Shock from robbery still lingering on

— While police on Thursday morning continued to look for the pair who held up the Gentry Kut and Kurl beauty salon at gunpoint the previous morning, Joyce Cook, salon owner and victim, was fighting off tears and trying to get over the shock of her ordeal.

“It’s worse today than yesterday,” Cook said. “I woke up this morning and just bawled.”

Cook has owned the Kut and Kurl Salon at its present location in Gentry (224 S. Otis and set back just a little from Arkansas

Highway 59) for more than 30 years — somewhere between 32 and 35 years, she guessed — and nothing like this has ever happened to her before.

But Wednesday morning changed all that.

Cook, who is semi-retired, was filling in and operating her shop because one of her hair stylists recently had a surgery.

When she came in on Wednesday morning, she hadn’t even opened the safe and put her change money for the day into the cash register when the robbery occurred. She was cleaning things up a little bit, she said, because she was having some painting done inside, when the couple who robbed her walked down the drive leading up to her shop from Highway 59 and entered her salon.

The woman said, “I need a hair cut,” Cook said. But before Cook even seated the woman in a salon chair, the man said “We

want your money.”

“I thought it was a joke,” Cook said, saying she didn’t see the gun at first. “But then I saw the gun” — a dark-colored semi-automatic pistol similar to those carried by the Gentry police but with a longer barrel, she said.

With a tear in her eye, she described how big the gun appeared when it was pointed toward her.

Cook went to the cash register and began to reach around to the back of it to release the drawer since she didn’t have a key. One of her assailants grabbed her hand until she explained that it was the only way she could open the register.

“I thought they were going to shoot me right then,” Cook said.

When the drawer was open, the robbers were not satisfied.

“I went to the safe and opened it and got out the money for that day and pushed the door back shut,” Cook said. But the female assailant reopened the safe door and grabbed a Decatur State Bank bag — her salon receipts for the week — other money which the salon had received for use of a tanning bed and another white envelope. Cook estimated the money taken from the register and safe to be $900.

Three times the woman said, “We want her purse,” according to Cook.

The duo took Cook’s purse, which she described as a big teal-green bag with two short straps, making it possible for her to carry it over her shoulder and under her arm or in her hand.

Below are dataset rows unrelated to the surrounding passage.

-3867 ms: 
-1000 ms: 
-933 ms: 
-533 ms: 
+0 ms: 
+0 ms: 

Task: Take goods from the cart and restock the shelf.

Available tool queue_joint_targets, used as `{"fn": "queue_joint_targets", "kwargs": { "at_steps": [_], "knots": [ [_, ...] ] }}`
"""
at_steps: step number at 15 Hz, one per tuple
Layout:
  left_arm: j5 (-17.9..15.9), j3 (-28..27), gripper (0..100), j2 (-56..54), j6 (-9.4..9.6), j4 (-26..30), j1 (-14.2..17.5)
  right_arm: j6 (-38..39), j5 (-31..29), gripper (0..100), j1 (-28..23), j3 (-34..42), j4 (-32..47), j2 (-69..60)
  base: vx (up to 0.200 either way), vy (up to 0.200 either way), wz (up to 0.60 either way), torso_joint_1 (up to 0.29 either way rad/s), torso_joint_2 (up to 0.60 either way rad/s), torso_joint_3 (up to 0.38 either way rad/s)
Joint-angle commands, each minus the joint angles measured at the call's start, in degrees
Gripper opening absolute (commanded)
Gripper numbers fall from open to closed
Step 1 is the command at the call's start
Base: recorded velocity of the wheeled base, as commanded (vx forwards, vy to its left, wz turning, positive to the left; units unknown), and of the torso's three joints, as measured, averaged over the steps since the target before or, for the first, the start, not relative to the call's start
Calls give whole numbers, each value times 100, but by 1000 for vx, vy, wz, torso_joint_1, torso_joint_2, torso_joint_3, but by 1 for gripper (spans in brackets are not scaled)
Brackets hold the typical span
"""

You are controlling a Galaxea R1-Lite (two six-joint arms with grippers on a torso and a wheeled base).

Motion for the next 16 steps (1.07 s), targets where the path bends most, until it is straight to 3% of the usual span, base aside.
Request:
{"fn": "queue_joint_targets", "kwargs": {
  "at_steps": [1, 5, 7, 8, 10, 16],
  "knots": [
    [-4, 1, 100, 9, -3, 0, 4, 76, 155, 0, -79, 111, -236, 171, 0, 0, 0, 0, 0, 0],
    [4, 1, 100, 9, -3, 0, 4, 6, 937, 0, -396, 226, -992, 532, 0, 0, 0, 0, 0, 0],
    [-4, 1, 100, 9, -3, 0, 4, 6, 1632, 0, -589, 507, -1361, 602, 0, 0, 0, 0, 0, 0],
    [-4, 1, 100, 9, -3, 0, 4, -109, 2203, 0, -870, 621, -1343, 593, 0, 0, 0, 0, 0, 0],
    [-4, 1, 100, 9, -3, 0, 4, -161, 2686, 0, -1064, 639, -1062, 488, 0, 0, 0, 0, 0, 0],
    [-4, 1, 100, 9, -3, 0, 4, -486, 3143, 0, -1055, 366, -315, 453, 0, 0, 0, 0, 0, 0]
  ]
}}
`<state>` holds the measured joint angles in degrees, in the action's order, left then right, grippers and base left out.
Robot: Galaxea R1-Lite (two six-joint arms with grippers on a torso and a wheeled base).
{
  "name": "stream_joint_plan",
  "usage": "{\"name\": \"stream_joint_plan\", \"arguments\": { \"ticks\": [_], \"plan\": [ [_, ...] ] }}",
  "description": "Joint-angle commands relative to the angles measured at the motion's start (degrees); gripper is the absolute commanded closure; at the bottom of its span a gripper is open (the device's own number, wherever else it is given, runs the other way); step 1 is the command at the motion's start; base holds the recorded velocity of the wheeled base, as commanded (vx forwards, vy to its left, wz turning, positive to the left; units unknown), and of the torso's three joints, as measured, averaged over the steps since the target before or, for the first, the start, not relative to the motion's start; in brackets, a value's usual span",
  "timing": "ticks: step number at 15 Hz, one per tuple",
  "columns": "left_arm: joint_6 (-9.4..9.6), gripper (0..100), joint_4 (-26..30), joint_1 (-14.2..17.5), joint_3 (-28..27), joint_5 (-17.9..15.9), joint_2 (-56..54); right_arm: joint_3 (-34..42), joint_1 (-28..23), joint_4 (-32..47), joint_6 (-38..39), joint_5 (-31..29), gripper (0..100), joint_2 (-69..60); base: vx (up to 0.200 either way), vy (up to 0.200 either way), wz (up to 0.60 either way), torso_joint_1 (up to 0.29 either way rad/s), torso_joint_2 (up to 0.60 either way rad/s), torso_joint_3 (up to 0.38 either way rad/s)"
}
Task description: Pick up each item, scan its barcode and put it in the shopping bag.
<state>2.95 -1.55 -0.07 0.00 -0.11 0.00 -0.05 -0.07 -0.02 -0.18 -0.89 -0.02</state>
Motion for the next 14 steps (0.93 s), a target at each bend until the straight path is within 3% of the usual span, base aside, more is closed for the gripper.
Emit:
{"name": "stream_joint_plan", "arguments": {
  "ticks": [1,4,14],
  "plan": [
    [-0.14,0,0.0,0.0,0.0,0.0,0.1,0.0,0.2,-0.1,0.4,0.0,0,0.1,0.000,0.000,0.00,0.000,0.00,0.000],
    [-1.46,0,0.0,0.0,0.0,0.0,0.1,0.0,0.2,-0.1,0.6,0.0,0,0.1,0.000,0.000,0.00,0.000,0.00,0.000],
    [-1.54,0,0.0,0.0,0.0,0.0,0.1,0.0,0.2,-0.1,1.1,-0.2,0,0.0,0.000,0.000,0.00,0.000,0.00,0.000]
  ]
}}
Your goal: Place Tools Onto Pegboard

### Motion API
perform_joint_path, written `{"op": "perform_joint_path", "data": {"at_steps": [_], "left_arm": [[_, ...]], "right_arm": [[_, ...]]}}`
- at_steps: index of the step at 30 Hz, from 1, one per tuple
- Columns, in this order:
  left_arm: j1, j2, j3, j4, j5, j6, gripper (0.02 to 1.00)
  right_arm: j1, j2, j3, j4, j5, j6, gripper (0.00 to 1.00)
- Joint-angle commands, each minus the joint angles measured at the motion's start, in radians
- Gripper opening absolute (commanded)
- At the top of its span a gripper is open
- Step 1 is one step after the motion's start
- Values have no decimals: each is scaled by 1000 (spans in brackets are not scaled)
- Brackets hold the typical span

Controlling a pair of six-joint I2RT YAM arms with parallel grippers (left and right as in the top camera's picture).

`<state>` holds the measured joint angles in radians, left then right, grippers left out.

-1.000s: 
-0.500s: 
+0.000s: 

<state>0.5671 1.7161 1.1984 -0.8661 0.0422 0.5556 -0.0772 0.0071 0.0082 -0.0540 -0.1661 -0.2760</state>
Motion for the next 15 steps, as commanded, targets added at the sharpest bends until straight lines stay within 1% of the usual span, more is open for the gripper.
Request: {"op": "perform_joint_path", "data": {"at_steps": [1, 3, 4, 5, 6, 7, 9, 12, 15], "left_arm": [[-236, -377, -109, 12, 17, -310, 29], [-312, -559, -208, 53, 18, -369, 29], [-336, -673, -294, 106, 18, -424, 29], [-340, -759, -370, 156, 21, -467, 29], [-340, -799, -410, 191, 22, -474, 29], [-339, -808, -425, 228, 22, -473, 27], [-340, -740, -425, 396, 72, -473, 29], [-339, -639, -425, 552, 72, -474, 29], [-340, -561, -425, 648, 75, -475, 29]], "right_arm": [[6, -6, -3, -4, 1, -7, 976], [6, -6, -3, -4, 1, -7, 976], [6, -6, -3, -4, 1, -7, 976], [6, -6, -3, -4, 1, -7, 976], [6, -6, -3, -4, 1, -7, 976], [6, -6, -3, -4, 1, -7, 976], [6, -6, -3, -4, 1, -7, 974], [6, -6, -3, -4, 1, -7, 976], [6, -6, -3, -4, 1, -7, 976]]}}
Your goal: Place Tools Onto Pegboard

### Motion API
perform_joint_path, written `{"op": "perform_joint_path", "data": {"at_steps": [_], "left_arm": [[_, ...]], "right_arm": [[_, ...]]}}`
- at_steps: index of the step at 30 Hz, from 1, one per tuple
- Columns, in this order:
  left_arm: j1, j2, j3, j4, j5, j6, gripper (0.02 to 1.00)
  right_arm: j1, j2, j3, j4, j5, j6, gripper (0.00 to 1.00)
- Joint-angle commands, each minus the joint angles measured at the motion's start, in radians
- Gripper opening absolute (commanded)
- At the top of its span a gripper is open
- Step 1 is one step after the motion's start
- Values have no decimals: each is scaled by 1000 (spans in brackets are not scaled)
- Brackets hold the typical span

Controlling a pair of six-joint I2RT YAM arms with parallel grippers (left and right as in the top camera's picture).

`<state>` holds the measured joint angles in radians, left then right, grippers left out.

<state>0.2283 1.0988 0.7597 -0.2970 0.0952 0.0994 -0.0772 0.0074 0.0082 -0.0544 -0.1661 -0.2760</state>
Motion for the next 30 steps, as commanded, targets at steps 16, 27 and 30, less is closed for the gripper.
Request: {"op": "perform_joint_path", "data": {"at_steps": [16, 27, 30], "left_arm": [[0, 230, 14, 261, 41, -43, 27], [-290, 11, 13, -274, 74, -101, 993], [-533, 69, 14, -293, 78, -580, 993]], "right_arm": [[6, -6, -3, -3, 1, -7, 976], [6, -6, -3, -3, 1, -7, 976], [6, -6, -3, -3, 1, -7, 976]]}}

It contained her identification and personal information as well as $1,200 in cash from a Social Security Check — Cook’s first and one she will undoubtedly not forget.

“I had cashed my first Social Security check,” Cook said, “and hadn’t made it to the bank yet.”

Cook said she had intended to go to her bank at noon on Wednesday because she had been busy and hadn’t made her deposits earlier in the week as she usually does.

If that wasn’t enough, Cook, fearing the worst, was ordered to sit in a chair while her female assailant tied Cook's hands behind her back and then tied her feet — police asked Cook to withhold what the couple used to bind her.

The duo then pushed the chair back into the corner of a back room and blocked Cook into the corner with a bookshelf while they made their escape.

After waiting until they were gone, Cook managed to push her way out of the corner and free her left hand, she said. She called 911.

A day later, Cook said she was still in shock over what happened to her, but she’s glad it was her there and not one of her employees or her husband.

“They might have stepped in or been unwilling to give in and been killed,” she said.

Cook said she thought, at first, the man was in charge since he had the gun, but she said Thursday it was the woman who seemed to be giving all the orders. She said the man was apologizing but saying they needed the money.

Friends and acquaintances were calling and stopping in at Cook’s salon Thursday morning to let her know they cared and were there for her. Even friends from afar, people she had met on travels, called because they heard of her ordeal on the national news.

Cook said her assailants were not the fugitives from Arizona also wanted for murder in New Mexico.

“The U.S. Marshal’s sent me pictures by e-mail last night,” Cook said, “and it’s not them.”

According to Cook, the pictures and descriptions of the wanted fugitive’s (John McCluskey, 45, and Casslyn Welch, 44) did not match her assailants. The photo of McCluskey showed him with tattoos on his arms, and she didn’t notice tattoos on her assailant.

Cook described the duo who robbed her as being in their 30s or 40s. The woman, she said, was petite and slender, about 5-feet to 5-feet, 1-inch tall, with medium-brown hair with a reddish cast, pulled back into a pony tail through the back of a ball cap. She was wearing a white top with a pink bra, and wearing large sunglasses which covered much of her upper face.

The man, she said, was about 6-feet, 2- or 3-inches tall, and wearing a black Tshirt and jeans. One thing that impressed Cook was the dark black thin beard he had. Cook described it as a day’s growth but so black it almost looked like it was dyed.

Following leads that the robbery suspects may have walked south on Arkansas 59 Highway and may have been seen crossing a field near the Ozark Adventist Academy on Flint Creek, law enforcement from Gentry, Benton County Sheriff’s Office, the U.S. Marshal’s service and many other local assisting agencies set up a perimeter and searched in the area. That search was called off Thursday afternoon when the suspects were not found.

Police are still following up on leads but, so far, the perpetrators of the robbery have not been identified or captured. Anyone with information on the crime is asked to call the Gentry Police Department at 736-8400.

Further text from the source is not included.